**TO DO**
Go through the listing below from its first line and repeat each line exactly, ending at the line containing "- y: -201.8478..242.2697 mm" and including it.

Segment Open

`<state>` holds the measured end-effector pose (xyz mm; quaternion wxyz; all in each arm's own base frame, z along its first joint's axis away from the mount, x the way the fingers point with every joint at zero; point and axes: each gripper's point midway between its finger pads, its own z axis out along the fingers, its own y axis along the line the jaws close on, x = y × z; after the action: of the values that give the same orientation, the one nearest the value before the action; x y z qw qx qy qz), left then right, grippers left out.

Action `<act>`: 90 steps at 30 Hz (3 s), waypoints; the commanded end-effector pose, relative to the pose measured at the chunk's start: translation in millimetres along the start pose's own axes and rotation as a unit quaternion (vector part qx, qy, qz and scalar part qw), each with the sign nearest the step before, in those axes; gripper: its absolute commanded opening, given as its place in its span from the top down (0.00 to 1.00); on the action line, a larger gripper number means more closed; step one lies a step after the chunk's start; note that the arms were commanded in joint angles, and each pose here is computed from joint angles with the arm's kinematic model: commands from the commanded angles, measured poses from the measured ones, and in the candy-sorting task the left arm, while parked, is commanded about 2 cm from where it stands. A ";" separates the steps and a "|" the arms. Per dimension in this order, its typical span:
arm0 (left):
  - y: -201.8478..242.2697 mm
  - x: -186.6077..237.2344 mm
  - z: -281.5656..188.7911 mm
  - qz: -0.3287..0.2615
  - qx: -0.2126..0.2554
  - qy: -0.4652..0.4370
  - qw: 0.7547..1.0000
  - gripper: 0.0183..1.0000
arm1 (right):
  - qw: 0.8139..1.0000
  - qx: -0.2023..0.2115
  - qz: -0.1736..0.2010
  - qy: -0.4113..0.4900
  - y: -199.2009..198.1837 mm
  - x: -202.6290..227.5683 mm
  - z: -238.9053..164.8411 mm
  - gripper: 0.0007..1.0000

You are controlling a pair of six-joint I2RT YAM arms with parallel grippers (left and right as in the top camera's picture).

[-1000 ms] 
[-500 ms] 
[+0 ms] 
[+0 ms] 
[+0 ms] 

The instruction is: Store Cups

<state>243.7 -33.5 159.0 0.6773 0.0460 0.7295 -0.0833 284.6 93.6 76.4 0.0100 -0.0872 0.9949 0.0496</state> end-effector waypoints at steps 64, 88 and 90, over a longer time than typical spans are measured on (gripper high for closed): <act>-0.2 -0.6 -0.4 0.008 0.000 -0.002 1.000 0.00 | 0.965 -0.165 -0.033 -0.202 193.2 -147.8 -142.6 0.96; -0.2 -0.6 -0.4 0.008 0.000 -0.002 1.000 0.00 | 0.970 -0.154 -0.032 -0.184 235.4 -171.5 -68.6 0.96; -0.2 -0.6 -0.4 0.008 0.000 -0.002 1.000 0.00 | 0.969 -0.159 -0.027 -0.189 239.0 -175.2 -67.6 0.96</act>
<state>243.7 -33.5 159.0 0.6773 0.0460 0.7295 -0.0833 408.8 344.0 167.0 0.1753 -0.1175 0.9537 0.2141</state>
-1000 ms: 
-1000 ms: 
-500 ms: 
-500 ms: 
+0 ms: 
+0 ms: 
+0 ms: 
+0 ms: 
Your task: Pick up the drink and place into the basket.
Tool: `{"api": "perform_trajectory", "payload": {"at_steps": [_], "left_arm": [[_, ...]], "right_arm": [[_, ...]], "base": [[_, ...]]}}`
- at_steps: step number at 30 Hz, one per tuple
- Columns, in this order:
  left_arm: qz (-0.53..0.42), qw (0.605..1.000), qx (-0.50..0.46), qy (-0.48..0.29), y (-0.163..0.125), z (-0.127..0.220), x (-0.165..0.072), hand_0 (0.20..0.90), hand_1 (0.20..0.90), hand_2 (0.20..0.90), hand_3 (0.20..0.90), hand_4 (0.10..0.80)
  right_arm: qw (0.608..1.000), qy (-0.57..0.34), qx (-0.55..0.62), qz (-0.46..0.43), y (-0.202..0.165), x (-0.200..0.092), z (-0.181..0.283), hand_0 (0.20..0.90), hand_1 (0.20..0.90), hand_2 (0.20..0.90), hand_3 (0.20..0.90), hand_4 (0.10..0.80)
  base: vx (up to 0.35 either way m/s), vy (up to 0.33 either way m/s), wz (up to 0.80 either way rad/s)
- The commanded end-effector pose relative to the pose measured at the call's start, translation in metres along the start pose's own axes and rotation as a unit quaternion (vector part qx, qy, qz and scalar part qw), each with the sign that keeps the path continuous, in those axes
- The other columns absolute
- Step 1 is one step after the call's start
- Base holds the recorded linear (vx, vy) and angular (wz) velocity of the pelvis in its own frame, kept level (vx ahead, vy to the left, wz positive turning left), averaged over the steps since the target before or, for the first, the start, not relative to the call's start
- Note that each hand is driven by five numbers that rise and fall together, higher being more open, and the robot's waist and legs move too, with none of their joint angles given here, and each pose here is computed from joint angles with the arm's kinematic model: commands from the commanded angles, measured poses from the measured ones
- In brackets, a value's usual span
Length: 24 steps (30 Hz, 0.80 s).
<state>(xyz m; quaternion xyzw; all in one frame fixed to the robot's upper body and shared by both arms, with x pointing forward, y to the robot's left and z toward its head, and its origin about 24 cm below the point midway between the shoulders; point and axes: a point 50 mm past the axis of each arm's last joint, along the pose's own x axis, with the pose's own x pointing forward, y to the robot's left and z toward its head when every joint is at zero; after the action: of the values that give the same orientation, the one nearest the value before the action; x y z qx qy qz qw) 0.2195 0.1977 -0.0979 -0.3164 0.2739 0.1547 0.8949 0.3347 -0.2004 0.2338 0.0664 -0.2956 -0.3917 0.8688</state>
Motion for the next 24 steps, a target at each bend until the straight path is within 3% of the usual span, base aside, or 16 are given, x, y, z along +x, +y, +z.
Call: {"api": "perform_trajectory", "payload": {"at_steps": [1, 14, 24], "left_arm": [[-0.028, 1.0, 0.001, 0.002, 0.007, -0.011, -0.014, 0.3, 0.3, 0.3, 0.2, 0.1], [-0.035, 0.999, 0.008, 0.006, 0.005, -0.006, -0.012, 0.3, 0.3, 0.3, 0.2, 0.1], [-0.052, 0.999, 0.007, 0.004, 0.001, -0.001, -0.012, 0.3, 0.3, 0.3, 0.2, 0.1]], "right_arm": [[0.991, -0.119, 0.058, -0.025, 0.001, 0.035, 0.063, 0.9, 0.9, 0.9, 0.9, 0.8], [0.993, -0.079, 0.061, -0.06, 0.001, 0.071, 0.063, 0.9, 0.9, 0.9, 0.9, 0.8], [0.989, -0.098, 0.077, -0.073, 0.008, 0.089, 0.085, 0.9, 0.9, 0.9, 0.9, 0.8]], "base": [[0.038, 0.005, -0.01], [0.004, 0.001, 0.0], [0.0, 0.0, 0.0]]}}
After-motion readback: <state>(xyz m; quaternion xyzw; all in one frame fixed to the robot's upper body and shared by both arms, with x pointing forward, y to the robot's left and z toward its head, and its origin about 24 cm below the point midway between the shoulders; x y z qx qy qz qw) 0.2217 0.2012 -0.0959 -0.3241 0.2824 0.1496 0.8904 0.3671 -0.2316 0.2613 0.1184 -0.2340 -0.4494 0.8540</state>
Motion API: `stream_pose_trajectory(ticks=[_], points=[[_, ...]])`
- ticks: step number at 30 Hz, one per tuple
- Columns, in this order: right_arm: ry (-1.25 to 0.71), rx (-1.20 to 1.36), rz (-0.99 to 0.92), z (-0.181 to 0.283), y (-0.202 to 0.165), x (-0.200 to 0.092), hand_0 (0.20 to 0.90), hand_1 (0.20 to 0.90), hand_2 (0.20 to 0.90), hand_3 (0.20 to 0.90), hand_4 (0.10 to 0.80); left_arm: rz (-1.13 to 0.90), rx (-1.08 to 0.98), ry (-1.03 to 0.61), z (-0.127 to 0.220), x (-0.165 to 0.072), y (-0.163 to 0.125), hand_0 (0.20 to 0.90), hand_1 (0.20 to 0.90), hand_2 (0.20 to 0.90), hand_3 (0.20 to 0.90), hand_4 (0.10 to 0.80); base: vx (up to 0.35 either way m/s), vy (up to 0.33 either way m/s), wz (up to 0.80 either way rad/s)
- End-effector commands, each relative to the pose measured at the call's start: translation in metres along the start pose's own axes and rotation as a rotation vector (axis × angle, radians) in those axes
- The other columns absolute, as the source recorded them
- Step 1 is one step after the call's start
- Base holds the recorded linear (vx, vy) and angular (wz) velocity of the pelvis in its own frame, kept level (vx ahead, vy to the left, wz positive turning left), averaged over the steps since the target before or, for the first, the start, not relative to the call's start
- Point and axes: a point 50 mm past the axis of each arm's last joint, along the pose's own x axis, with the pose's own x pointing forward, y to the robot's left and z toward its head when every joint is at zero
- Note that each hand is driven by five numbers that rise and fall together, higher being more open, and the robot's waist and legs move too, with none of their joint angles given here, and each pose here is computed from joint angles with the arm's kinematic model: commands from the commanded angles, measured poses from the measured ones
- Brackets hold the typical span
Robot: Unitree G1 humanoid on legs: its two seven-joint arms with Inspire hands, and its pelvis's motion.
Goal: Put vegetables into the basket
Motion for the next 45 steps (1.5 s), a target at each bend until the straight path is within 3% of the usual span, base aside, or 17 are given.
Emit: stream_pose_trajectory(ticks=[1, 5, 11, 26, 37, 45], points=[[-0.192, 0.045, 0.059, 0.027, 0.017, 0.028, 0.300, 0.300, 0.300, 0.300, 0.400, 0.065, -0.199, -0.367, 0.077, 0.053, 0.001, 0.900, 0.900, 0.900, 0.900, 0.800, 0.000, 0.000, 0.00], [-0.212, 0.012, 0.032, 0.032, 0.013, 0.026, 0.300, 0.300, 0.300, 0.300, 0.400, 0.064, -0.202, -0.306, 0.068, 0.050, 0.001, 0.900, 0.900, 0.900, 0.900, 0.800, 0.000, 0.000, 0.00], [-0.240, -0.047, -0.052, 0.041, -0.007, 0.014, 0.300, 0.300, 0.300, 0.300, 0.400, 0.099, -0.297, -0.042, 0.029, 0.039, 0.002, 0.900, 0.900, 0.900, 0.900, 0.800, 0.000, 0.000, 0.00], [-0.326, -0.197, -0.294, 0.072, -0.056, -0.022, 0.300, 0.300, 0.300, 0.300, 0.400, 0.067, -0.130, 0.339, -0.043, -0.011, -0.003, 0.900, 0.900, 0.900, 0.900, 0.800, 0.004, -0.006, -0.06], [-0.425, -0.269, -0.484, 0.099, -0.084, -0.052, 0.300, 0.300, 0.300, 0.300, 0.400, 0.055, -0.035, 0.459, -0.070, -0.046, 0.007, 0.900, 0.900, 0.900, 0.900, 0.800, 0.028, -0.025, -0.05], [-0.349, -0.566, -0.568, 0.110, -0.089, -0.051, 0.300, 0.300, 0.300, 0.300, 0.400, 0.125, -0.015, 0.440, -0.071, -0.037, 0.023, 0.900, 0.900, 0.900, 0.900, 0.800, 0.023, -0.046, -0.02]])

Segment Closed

**FINAL ANSWER**
`<state>` holds the measured end-effector pose (xyz mm; quaternion wxyz; all in each arm's own base frame, z along its first joint's axis away from the mount, x the way the fingers point with every joint at zero; point and axes: each gripper's point midway between its finger pads, its own z axis out along the fingers, its own y axis along the line the jaws close on, x = y × z; after the action: of the values that give the same orientation, the one nearest the value before the action; x y z qw qx qy qz), left then right, grippers left out.

Action `<act>`: 90 steps at 30 Hz (3 s), waypoints; the commanded end-effector pose, relative to the pose measured at the chunk's start: translation in millimetres along the start pose's own axes and rotation as a unit quaternion (vector part qx, qy, qz and scalar part qw), each with the sign nearest the step before, in those axes; gripper: its absolute commanded opening, given as its place in its span from the top down (0.00 to 1.00); on the action line, a larger gripper number means more closed; step one lies a step after the chunk's start; note that the arms were commanded in joint angles, and each pose here is computed from joint angles with the arm's kinematic model: commands from the commanded angles, measured poses from the measured ones, and in the candy-sorting task the left arm, while parked, is commanded about 2 cm from where it stands. A ";" separates the steps and a "|" the arms. Per dimension in this order, its typical span:
arm0 (left):
  - y: -201.8478..242.2697 mm

The exercise is complete as it stands.